Rights & Money

The Most Common (and Worst) Passwords

If your password is on the “Top 200” list, you should change it today

By Caitlin Finlay

Is your online password “123456”? If it is, you should change it right now: it’s the most common password of 2020, used by more than 2.5 million people and exposed more than 23.5 million times.

According to a recently released survey, half of the 20 most common passwords of 2020 involved combinations of numbers 0 through 9, usually in sequential order. These passwords, while common, are far from secure—hackers can crack them in seconds.

Conducted by NordPass, the software company behind an online password manager, the survey compiled the 200 most common passwords of 2020 and their varying levels of security. The survey looked at nearly 275.7 million passwords, which were provided by a third-party company specializing in data-breach research. If your password is on the list of the 200 most common passwords, you should change it to something unique and more complex for better security.

The password “123456” is common because it’s easy to remember—but it’s also easy to crack and so an easy target for hackers trying to get into your accounts. Other common passwords from 2020 included the classic “password,” “qwerty” (top row of your keyboard), and “iloveyou.” New additions to the 2020 list included “picture1,” “aaron431,” “unknown,” and “senha”—Portuguese for password. Common passwords fell into 12 categories: numbers, names, “password,” “qwerty,” random letters, device, sports, swear words, entertainment, positive words, food, and miscellaneous.

Passwords are necessary to protect your personal information and should be as secure as possible to prevent hacking. When creating a password, avoid using repetitions or sequences such as “123123” or “abc123” and never use personal information such as your name, date of birth, address, or phone number.
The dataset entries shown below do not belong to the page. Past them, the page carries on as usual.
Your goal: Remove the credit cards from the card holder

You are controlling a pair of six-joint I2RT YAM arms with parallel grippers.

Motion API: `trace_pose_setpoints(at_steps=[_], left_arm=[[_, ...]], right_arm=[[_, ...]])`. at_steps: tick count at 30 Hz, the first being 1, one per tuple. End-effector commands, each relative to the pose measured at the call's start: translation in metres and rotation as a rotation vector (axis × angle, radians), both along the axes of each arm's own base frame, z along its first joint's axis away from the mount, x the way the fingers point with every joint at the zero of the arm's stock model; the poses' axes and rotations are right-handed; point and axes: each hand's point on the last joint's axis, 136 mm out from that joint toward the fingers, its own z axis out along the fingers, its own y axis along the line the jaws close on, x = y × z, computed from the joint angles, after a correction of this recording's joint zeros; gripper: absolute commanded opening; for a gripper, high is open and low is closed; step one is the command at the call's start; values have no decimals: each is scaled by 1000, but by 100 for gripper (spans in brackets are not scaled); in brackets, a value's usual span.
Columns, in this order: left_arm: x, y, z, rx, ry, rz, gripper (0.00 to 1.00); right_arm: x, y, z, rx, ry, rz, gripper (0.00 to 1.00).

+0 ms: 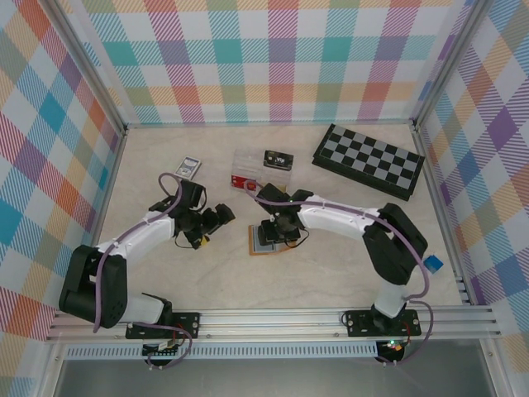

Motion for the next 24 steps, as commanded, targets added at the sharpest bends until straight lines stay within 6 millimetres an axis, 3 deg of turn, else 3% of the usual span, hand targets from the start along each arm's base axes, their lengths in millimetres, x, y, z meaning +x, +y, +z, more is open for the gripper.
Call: trace_pose_setpoints(at_steps=[1,6,16,24], left_arm=[[-5,7,-3,14,14,24,100],[-6,-4,-1,-48,24,-2,100],[-7,-38,6,-197,28,-90,95],[-8,-68,2,-269,33,-163,69]], right_arm=[[3,5,-3,-22,9,-20,56],[4,-7,-18,-107,15,-38,60],[-3,-28,-46,-210,54,-49,53],[-10,-41,-59,-198,94,-72,44]])
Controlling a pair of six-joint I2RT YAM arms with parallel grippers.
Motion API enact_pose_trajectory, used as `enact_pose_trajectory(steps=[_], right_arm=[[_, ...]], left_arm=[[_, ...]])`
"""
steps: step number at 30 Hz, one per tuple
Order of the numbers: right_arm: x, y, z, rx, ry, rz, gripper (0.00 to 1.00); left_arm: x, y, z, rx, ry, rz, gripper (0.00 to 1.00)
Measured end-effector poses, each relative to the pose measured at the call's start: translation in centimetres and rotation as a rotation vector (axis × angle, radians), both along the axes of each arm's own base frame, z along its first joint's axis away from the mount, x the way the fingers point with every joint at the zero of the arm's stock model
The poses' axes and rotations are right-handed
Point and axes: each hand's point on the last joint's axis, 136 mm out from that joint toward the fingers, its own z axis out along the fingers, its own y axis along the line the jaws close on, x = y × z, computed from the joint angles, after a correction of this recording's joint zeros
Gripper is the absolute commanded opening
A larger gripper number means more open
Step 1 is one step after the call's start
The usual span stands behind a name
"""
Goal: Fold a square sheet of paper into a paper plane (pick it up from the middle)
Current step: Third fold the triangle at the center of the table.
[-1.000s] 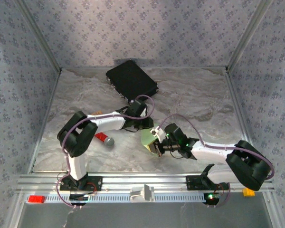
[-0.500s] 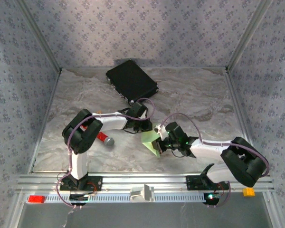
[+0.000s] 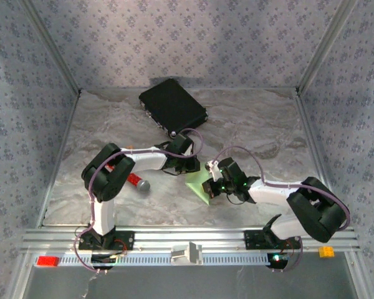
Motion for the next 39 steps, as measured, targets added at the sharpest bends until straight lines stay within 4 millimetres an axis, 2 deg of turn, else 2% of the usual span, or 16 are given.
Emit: enact_pose_trajectory(steps=[39], right_arm=[[0.38,-0.77,-0.72,-0.051,0.037,-0.039,0.00]], left_arm=[[-0.01,0.01,-0.01,-0.001,0.002,0.003,0.15]])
The most secure passwords are long, with a combination of numbers, symbols, and upper- and lower-case characters. Remember to create a different password for each account so that if one account is hacked, the rest are still protected.

If you’re having trouble coming up with unique passwords, you can use a password generator. Experts recommend that you change your passwords every 90 days. If you’re worried about forgetting passwords, you can use an online password manager to keep a list and these can often autofill your passwords, so you won’t have to enter them. There are many online password managers, so it’s important to do your research to discover which is best for you. Examples of password managers include NordPass, 1Password, Norton Password Manager, and LastPass.

Photo: iStock/designer491.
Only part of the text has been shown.